**What to work on**
The answer must be the full listing, restated word for word.

**Source material**
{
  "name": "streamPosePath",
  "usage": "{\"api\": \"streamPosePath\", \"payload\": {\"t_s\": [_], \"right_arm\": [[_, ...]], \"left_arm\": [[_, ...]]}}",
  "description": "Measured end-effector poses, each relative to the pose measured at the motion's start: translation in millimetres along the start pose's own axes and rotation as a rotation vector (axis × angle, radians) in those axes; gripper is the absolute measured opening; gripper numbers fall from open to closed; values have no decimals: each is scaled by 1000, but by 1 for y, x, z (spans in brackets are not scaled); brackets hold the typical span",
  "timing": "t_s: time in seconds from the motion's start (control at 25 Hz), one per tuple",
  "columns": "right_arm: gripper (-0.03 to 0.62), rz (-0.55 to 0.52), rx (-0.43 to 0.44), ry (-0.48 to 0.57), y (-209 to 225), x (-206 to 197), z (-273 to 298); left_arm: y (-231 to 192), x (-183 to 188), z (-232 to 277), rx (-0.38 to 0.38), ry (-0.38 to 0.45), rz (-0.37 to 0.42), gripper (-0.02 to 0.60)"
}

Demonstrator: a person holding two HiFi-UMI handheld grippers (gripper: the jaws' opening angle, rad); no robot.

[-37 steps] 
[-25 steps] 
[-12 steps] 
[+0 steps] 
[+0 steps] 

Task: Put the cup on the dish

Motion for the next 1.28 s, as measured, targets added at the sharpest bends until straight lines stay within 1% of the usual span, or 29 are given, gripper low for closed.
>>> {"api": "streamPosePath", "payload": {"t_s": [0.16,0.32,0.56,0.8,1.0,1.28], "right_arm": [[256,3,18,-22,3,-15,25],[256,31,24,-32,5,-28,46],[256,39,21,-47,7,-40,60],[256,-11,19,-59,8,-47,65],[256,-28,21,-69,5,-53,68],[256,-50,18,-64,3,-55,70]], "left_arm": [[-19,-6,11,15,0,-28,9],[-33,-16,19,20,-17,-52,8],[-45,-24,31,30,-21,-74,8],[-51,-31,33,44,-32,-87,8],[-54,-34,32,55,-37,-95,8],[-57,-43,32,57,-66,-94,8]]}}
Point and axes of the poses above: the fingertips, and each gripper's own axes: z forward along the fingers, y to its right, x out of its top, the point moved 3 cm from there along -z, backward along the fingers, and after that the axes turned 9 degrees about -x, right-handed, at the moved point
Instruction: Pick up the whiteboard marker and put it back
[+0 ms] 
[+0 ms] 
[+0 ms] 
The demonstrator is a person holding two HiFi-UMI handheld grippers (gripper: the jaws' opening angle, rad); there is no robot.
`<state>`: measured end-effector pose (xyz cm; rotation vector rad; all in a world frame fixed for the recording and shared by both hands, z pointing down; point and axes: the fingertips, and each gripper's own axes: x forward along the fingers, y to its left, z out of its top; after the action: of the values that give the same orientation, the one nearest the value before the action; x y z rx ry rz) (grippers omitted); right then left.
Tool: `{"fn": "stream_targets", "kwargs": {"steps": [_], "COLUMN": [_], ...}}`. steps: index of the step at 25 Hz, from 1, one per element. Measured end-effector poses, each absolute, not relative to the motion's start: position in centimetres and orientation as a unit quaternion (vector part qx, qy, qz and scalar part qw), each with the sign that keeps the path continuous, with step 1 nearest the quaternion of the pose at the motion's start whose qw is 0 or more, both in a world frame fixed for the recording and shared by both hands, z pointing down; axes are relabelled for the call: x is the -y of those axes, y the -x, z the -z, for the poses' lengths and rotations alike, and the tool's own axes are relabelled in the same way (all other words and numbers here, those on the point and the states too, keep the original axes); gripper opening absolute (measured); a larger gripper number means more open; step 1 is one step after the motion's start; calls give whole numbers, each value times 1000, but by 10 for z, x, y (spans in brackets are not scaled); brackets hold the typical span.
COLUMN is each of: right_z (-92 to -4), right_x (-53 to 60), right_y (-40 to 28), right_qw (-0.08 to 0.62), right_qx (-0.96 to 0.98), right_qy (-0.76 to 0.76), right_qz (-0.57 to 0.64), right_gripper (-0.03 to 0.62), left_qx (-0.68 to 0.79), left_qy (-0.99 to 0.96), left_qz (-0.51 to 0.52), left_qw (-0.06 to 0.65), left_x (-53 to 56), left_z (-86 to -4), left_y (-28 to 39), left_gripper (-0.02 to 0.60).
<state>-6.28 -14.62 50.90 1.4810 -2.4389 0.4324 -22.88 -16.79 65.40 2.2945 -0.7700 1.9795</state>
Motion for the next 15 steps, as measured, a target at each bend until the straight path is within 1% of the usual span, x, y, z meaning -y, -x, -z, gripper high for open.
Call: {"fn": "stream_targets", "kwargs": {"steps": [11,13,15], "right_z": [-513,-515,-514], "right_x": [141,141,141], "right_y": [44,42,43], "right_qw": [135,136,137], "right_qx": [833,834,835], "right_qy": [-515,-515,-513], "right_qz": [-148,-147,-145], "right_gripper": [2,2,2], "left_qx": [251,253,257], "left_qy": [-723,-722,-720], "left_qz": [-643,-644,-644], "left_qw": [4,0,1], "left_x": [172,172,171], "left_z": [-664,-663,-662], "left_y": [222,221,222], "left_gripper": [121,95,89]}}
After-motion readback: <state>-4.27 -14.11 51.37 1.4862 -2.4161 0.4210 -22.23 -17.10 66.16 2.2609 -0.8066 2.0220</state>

**The answer**
{
  "name": "streamPosePath",
  "usage": "{\"api\": \"streamPosePath\", \"payload\": {\"t_s\": [_], \"right_arm\": [[_, ...]], \"left_arm\": [[_, ...]]}}",
  "description": "Measured end-effector poses, each relative to the pose measured at the motion's start: translation in millimetres along the start pose's own axes and rotation as a rotation vector (axis × angle, radians) in those axes; gripper is the absolute measured opening; gripper numbers fall from open to closed; values have no decimals: each is scaled by 1000, but by 1 for y, x, z (spans in brackets are not scaled); brackets hold the typical span",
  "timing": "t_s: time in seconds from the motion's start (control at 25 Hz), one per tuple",
  "columns": "right_arm: gripper (-0.03 to 0.62), rz (-0.55 to 0.52), rx (-0.43 to 0.44), ry (-0.48 to 0.57), y (-209 to 225), x (-206 to 197), z (-273 to 298); left_arm: y (-231 to 192), x (-183 to 188), z (-232 to 277), rx (-0.38 to 0.38), ry (-0.38 to 0.45), rz (-0.37 to 0.42), gripper (-0.02 to 0.60)"
}

Demonstrator: a person holding two HiFi-UMI handheld grippers (gripper: the jaws' opening angle, rad); no robot.

[-37 steps] 
[-25 steps] 
[-12 steps] 
[+0 steps] 
[+0 steps] 

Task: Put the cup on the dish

Motion for the next 1.28 s, as measured, targets added at the sharpest bends until straight lines stay within 1% of the usual span, or 29 are given, gripper low for closed.
>>> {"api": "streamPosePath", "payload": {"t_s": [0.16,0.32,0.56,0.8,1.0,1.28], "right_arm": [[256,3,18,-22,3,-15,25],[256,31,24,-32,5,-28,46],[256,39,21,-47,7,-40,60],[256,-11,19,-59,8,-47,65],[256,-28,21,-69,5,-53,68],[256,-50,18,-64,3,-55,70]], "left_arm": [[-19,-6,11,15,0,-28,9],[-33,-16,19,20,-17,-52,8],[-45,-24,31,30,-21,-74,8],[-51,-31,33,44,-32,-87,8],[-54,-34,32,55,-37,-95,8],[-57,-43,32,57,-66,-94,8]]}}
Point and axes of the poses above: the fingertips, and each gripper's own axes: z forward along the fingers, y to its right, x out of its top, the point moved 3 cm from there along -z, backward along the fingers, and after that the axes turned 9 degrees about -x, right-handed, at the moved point
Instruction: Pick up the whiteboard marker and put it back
[+0 ms] 
[+0 ms] 
[+0 ms] 
The demonstrator is a person holding two HiFi-UMI handheld grippers (gripper: the jaws' opening angle, rad); there is no robot.
`<state>`: measured end-effector pose (xyz cm; rotation vector rad; all in a world frame fixed for the recording and shared by both hands, z pointing down; point and axes: the fingertips, and each gripper's own axes: x forward along the fingers, y to its left, z out of its top; after the action: of the values that give the same orientation, the one nearest the value before the action; x y z rx ry rz) (grippers omitted); right then left.
Tool: `{"fn": "stream_targets", "kwargs": {"steps": [_], "COLUMN": [_], ...}}`. steps: index of the step at 25 Hz, from 1, one per element. Measured end-effector poses, each absolute, not relative to the motion's start: position in centimetres and orientation as a unit quaternion (vector part qx, qy, qz and scalar part qw), each with the sign that keeps the path continuous, with step 1 nearest the quaternion of the pose at the motion's start whose qw is 0 or more, both in a world frame fixed for the recording and shared by both hands, z pointing down; axes are relabelled for the call: x is the -y of those axes, y the -x, z the -z, for the poses' lengths and rotations alike, and the tool's own axes are relabelled in the same way (all other words and numbers here, those on the point and the states too, keep the original axes); gripper opening absolute (measured); a larger gripper number means more open; step 1 is one step after the motion's start; calls give whole numbers, each value times 1000, but by 10 for z, x, y (spans in brackets are not scaled); brackets hold the typical span.
COLUMN is each of: right_z (-92 to -4), right_x (-53 to 60), right_y (-40 to 28), right_qw (-0.08 to 0.62), right_qx (-0.96 to 0.98), right_qy (-0.76 to 0.76), right_qz (-0.57 to 0.64), right_gripper (-0.03 to 0.62), left_qx (-0.68 to 0.79), left_qy (-0.99 to 0.96), left_qz (-0.51 to 0.52), left_qw (-0.06 to 0.65), left_x (-53 to 56), left_z (-86 to -4), left_y (-28 to 39), left_gripper (-0.02 to 0.60).
<state>-6.28 -14.62 50.90 1.4810 -2.4389 0.4324 -22.88 -16.79 65.40 2.2945 -0.7700 1.9795</state>
Motion for the next 15 steps, as measured, a target at each bend until the straight path is within 1% of the usual span, x, y, z meaning -y, -x, -z, gripper high for open.
Call: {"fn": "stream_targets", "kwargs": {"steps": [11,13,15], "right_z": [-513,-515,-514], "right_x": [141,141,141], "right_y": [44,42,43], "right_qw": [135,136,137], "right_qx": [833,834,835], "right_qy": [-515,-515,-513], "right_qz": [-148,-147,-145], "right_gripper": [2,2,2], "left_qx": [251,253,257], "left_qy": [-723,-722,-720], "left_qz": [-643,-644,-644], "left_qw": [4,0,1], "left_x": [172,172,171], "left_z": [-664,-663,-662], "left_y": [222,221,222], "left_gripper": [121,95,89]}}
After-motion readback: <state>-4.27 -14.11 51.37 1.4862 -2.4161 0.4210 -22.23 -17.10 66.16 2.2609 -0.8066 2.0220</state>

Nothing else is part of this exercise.